Provided entries:
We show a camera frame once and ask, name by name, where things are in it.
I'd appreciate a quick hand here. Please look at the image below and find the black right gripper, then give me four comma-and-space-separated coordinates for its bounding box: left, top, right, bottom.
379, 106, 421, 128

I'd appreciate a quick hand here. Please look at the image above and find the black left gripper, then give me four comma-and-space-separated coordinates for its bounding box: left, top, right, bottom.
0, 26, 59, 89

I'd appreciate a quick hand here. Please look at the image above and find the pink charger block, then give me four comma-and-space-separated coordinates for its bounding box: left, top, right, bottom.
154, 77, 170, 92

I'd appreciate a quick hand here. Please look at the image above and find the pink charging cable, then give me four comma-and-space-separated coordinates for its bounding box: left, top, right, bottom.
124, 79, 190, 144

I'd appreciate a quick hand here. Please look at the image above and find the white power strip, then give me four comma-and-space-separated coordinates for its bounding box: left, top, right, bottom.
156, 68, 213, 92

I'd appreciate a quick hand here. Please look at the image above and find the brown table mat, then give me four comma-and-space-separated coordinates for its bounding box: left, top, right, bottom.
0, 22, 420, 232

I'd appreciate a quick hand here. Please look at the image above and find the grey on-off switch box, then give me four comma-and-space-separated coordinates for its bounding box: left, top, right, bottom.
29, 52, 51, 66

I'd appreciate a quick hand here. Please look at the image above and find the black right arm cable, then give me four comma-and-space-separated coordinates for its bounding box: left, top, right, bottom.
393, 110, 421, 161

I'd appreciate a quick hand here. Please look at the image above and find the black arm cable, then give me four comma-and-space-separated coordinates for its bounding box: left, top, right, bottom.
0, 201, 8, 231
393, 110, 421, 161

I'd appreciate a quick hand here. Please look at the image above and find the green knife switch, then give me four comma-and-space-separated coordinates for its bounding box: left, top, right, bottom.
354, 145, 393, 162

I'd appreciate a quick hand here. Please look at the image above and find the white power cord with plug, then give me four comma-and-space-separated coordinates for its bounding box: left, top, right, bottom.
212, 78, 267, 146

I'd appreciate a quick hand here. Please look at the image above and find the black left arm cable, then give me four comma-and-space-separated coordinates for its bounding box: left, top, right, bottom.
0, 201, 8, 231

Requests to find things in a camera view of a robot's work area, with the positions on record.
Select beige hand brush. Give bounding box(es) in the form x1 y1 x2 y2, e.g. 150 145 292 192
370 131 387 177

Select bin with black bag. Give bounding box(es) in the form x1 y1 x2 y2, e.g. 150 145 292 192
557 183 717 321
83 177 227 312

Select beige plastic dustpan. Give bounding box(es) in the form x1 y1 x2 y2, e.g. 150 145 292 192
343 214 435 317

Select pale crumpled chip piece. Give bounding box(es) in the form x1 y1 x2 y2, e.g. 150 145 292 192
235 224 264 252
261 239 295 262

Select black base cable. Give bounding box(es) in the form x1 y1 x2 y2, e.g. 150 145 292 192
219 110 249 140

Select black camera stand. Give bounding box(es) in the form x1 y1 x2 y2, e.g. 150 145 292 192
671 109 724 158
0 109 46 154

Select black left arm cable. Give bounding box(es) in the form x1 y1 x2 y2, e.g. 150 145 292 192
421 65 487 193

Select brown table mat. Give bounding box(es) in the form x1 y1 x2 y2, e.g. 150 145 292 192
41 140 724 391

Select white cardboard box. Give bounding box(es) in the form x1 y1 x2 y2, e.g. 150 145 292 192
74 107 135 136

What you are asked to do:
Print out the whole of the material above exactly.

Exercise solution:
We show a camera frame once and ask, name by name, where things are in it.
I'd appreciate a quick hand here. Please look at the image below and find the black right gripper, then give me four comma-and-space-separated coordinates for its bounding box: left, top, right, bottom.
379, 106, 421, 128

I'd appreciate a quick hand here. Please look at the image above and find the black left gripper, then give me four comma-and-space-separated coordinates for its bounding box: left, top, right, bottom.
0, 26, 59, 89

I'd appreciate a quick hand here. Please look at the image above and find the pink charger block, then give me four comma-and-space-separated coordinates for its bounding box: left, top, right, bottom.
154, 77, 170, 92

I'd appreciate a quick hand here. Please look at the image above and find the pink charging cable, then give me four comma-and-space-separated coordinates for its bounding box: left, top, right, bottom.
124, 79, 190, 144

I'd appreciate a quick hand here. Please look at the image above and find the white power strip, then give me four comma-and-space-separated coordinates for its bounding box: left, top, right, bottom.
156, 68, 213, 92

I'd appreciate a quick hand here. Please look at the image above and find the brown table mat, then give me four comma-and-space-separated coordinates for its bounding box: left, top, right, bottom.
0, 22, 420, 232

I'd appreciate a quick hand here. Please look at the image above and find the grey on-off switch box, then give me four comma-and-space-separated coordinates for its bounding box: left, top, right, bottom.
29, 52, 51, 66

I'd appreciate a quick hand here. Please look at the image above and find the black right arm cable, then give me four comma-and-space-separated coordinates for its bounding box: left, top, right, bottom.
393, 110, 421, 161

I'd appreciate a quick hand here. Please look at the image above and find the black arm cable, then give me four comma-and-space-separated coordinates for its bounding box: left, top, right, bottom.
0, 201, 8, 231
393, 110, 421, 161

I'd appreciate a quick hand here. Please look at the image above and find the green knife switch, then give me four comma-and-space-separated coordinates for its bounding box: left, top, right, bottom.
354, 145, 393, 162

I'd appreciate a quick hand here. Please look at the image above and find the white power cord with plug, then give me four comma-and-space-separated coordinates for its bounding box: left, top, right, bottom.
212, 78, 267, 146

I'd appreciate a quick hand here. Please look at the image above and find the black left arm cable, then give me four comma-and-space-separated coordinates for its bounding box: left, top, right, bottom.
0, 201, 8, 231

Requests to find things in a camera view of a robot's work area, with the positions on record.
Select beige hand brush. Give bounding box(es) in the form x1 y1 x2 y2, e.g. 150 145 292 192
370 131 387 177

Select bin with black bag. Give bounding box(es) in the form x1 y1 x2 y2, e.g. 150 145 292 192
557 183 717 321
83 177 227 312

Select beige plastic dustpan. Give bounding box(es) in the form x1 y1 x2 y2, e.g. 150 145 292 192
343 214 435 317

Select pale crumpled chip piece. Give bounding box(es) in the form x1 y1 x2 y2, e.g. 150 145 292 192
235 224 264 252
261 239 295 262

Select black base cable. Give bounding box(es) in the form x1 y1 x2 y2, e.g. 150 145 292 192
219 110 249 140

Select black camera stand. Give bounding box(es) in the form x1 y1 x2 y2, e.g. 150 145 292 192
671 109 724 158
0 109 46 154

Select black left arm cable. Give bounding box(es) in the form x1 y1 x2 y2, e.g. 150 145 292 192
421 65 487 193

Select brown table mat. Give bounding box(es) in the form x1 y1 x2 y2, e.g. 150 145 292 192
41 140 724 391

Select white cardboard box. Give bounding box(es) in the form x1 y1 x2 y2, e.g. 150 145 292 192
74 107 135 136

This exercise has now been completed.